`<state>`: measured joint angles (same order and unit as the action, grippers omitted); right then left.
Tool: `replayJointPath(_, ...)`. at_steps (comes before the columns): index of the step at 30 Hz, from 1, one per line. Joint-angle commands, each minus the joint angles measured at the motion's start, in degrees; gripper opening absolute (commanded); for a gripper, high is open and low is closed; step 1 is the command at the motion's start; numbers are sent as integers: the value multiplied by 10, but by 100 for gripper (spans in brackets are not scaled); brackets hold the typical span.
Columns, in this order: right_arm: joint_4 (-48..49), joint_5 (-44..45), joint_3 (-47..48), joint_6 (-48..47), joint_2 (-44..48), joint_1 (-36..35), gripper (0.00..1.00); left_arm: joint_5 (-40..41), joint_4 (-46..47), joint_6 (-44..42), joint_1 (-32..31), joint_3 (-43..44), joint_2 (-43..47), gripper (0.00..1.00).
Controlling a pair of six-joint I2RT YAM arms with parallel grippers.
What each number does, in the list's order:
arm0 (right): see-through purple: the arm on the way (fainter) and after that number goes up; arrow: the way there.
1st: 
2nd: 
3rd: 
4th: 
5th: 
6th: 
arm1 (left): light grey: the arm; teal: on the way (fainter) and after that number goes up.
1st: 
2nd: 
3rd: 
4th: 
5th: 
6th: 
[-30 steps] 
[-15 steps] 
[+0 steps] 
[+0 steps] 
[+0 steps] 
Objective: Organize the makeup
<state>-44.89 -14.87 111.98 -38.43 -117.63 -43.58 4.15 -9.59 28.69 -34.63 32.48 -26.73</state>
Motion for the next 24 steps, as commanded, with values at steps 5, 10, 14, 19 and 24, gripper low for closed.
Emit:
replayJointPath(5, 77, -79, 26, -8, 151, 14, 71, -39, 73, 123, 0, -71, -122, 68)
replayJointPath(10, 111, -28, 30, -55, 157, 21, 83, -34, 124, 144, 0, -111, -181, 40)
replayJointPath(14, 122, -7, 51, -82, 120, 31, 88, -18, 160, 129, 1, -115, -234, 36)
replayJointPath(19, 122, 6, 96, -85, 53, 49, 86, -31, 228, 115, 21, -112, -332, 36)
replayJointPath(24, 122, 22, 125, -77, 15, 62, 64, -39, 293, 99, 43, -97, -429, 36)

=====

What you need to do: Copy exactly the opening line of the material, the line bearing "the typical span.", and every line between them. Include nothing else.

Task solution:
`<state>`: measured joint angles (same order and unit as the action, grippers omitted); right then left.
Tool: `replayJointPath(_, ...)`. at_steps (comes before the columns): index of the step at 30 Hz, from 1, one per line. Joint-angle commands, each minus the joint angles measured at the motion's start, in degrees; gripper opening absolute (commanded); for a gripper, high is open and low is closed; step 1 is the command at the motion's start; numbers are sent as integers: the value multiplied by 10, but by 100 for gripper (spans in brackets are not scaled); brackets hold the typical span.

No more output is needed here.